Problem statement
Given the material below, return only the lines starting at the line with "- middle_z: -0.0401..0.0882" and ending at the line with "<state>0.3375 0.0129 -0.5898", exactly as they appear.

▶

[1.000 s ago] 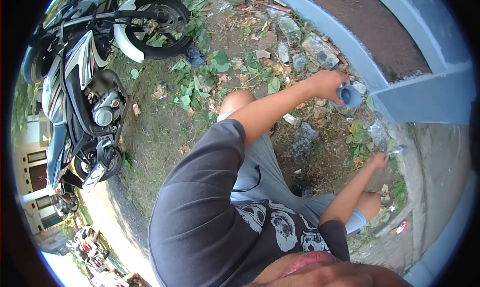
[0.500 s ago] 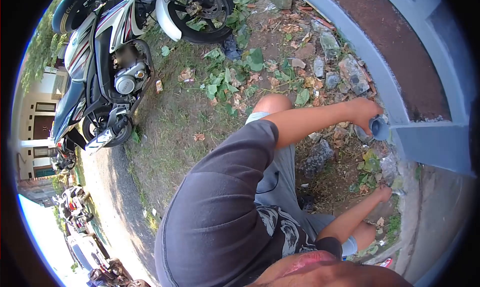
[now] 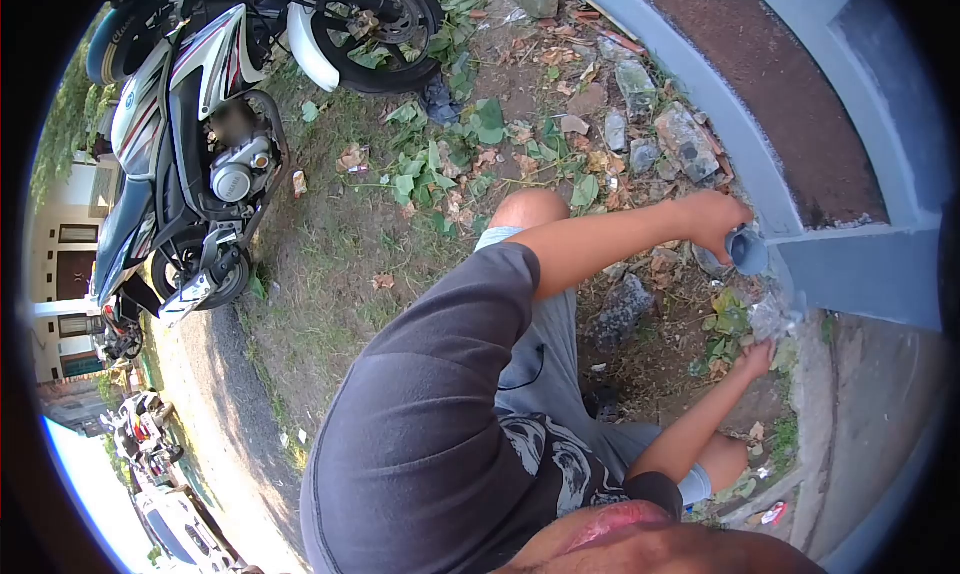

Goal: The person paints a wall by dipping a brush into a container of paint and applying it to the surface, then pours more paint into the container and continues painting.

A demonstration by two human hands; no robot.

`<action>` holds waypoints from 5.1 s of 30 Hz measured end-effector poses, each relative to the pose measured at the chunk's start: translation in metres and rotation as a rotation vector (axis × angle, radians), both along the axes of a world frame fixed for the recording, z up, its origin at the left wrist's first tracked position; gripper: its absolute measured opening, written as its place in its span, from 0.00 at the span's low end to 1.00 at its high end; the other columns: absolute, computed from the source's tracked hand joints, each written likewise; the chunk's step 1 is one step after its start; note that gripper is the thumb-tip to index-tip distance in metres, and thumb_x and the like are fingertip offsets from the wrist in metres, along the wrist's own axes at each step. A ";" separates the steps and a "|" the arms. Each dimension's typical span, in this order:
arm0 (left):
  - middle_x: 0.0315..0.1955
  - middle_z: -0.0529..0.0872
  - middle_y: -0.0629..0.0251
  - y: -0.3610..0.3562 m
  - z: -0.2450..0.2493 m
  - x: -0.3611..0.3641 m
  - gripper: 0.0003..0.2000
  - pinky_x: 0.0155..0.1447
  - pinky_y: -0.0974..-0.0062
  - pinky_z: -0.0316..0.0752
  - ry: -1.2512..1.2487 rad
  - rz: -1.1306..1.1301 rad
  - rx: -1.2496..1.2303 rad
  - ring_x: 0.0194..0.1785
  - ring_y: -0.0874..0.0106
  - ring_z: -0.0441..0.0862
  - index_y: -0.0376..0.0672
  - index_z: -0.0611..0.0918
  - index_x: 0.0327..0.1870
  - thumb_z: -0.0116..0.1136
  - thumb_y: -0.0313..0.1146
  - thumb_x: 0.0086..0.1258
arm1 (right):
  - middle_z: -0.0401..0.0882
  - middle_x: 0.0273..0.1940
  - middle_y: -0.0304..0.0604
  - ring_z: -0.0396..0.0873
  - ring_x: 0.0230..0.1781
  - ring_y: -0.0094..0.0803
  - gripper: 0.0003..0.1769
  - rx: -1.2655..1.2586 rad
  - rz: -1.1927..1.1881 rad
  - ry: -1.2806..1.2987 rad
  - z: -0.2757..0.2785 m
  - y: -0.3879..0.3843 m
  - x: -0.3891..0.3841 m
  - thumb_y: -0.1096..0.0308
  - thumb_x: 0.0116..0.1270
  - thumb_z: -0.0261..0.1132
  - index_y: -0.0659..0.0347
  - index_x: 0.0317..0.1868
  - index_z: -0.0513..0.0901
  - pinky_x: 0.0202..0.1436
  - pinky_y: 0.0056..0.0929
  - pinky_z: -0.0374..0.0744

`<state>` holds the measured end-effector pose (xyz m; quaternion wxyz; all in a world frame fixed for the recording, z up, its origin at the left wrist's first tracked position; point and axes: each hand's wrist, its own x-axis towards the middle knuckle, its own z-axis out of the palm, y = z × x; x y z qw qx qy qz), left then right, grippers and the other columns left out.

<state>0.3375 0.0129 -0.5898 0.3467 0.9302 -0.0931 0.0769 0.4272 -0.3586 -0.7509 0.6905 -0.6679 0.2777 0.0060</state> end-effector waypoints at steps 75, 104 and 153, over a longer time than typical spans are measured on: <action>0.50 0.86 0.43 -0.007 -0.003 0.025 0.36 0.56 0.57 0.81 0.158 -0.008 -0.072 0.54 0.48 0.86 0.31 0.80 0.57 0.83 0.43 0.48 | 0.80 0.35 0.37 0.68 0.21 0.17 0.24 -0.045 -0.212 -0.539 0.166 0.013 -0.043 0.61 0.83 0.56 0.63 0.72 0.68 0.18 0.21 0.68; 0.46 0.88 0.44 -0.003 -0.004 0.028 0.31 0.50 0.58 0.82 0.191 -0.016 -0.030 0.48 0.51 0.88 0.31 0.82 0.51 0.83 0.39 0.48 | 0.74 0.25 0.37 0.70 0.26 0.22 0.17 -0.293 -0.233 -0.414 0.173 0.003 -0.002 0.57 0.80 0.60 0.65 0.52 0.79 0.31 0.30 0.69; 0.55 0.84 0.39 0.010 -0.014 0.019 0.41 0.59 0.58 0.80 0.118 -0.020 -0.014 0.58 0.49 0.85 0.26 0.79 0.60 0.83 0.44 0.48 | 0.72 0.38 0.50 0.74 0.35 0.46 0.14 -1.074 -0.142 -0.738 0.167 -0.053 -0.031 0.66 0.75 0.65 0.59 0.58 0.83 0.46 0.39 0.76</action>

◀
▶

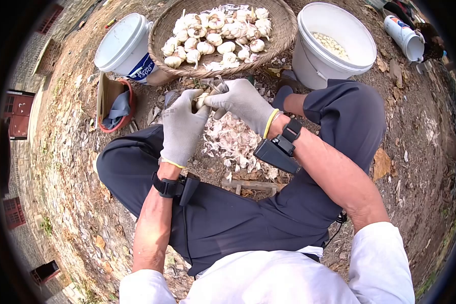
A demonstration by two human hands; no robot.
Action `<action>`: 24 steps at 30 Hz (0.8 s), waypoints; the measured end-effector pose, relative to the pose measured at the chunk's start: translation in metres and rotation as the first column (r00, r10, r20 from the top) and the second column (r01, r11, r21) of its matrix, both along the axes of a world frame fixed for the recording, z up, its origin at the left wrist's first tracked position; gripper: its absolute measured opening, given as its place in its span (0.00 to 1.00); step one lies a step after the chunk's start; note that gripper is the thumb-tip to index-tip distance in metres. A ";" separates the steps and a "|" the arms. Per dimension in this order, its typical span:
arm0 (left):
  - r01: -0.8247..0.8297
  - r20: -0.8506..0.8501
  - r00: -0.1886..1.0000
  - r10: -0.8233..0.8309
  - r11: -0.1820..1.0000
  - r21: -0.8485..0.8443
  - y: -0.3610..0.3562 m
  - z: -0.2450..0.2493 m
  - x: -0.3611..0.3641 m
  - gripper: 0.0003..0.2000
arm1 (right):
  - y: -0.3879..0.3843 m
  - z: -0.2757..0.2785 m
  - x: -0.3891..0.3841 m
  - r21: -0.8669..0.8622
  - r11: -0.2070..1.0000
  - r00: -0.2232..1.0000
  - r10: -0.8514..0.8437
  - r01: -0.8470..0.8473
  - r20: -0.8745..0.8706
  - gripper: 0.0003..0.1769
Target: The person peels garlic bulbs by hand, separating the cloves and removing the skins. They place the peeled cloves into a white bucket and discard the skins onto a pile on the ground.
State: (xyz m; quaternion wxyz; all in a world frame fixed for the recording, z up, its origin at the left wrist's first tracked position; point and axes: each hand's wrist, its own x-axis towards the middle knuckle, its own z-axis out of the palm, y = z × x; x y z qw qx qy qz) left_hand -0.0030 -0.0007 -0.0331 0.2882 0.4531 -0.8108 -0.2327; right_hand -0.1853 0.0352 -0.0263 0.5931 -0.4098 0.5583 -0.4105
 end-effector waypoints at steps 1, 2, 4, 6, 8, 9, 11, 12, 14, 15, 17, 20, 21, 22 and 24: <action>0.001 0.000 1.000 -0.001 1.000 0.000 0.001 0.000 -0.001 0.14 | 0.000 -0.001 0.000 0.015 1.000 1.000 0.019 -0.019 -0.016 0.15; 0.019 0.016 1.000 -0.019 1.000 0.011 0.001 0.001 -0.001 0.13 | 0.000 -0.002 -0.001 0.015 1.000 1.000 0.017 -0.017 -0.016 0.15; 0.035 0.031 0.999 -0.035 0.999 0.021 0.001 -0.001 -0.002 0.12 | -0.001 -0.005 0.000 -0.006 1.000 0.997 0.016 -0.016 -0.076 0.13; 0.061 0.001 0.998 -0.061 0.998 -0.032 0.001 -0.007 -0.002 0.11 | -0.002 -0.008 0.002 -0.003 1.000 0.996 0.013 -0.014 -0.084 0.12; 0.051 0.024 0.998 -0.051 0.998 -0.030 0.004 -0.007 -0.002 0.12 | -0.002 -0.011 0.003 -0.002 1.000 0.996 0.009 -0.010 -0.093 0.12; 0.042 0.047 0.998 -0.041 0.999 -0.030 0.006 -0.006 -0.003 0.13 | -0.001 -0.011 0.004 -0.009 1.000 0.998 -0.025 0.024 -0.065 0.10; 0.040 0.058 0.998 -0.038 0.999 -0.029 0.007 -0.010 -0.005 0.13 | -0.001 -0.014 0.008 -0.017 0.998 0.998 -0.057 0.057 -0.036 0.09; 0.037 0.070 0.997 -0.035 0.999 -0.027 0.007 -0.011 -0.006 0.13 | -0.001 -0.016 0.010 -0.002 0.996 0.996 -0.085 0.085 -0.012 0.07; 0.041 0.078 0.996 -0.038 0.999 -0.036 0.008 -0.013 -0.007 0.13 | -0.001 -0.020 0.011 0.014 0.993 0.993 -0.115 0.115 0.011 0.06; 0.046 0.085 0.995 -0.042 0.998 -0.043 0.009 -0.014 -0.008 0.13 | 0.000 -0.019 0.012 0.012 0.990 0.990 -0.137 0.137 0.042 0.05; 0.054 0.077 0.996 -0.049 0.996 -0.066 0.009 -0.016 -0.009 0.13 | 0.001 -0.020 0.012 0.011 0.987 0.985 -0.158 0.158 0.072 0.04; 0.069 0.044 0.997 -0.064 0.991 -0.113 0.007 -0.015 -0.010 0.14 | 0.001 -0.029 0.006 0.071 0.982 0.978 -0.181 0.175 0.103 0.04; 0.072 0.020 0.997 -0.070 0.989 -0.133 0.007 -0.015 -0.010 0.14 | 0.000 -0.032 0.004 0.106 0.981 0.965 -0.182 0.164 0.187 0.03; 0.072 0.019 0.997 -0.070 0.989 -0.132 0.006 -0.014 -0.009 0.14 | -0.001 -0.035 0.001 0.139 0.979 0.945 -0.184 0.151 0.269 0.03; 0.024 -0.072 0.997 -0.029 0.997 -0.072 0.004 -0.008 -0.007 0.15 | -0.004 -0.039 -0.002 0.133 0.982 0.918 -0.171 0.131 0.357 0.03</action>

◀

Response area
  - middle_z: -0.0401..0.0882
  - middle_x: 0.0273..0.1940
  - middle_y: -0.0304..0.0604
  - ring_z: -0.0396..0.0873
  - ring_x: 0.0230..0.1781
  - ring_y: -0.0094..0.0803
  - gripper: 0.0003..0.1769
  - rx: -1.2655..1.2586 rad
  - rz: -1.1927..1.1881 rad
  - ry: -1.2806..1.2987 rad
  - z: -0.2757..0.2785 m
  - y: -0.3879..0.3843 m
  - x: -0.3891..0.3841 m
  - thumb_y: -0.1096..0.0308
  - thumb_x: 0.0116..0.1270
  - thumb_z: -0.0261..0.1132
  - index_y: -0.0659..0.0347
  - index_x: 0.0317..0.1868
  - index_z: -0.0513..0.0901
  - pinky_x: 0.0202..0.1436
  - pinky_y: 0.0056..0.0929
  - pinky_z: -0.0374..0.0744

`<state>` holds the measured end-effector pose (xyz m; quaternion wxyz; all in a world frame fixed for the recording, z up, its origin at the left wrist's first tracked position; point and axes: each hand's wrist, its own x-axis towards the middle knuckle, its own z-axis out of the palm, y = z × x; x y z qw qx qy qz), left then right, grippers and the other columns left out.

<state>0.3375 0.0129 -0.5898 0.3467 0.9302 -0.0931 0.0769 0.4272 -0.3586 -0.7509 0.6905 -0.6679 0.2777 0.0060</state> end-effector waypoints at steps 75, 104 and 153, over a longer time than typical spans are measured on: <action>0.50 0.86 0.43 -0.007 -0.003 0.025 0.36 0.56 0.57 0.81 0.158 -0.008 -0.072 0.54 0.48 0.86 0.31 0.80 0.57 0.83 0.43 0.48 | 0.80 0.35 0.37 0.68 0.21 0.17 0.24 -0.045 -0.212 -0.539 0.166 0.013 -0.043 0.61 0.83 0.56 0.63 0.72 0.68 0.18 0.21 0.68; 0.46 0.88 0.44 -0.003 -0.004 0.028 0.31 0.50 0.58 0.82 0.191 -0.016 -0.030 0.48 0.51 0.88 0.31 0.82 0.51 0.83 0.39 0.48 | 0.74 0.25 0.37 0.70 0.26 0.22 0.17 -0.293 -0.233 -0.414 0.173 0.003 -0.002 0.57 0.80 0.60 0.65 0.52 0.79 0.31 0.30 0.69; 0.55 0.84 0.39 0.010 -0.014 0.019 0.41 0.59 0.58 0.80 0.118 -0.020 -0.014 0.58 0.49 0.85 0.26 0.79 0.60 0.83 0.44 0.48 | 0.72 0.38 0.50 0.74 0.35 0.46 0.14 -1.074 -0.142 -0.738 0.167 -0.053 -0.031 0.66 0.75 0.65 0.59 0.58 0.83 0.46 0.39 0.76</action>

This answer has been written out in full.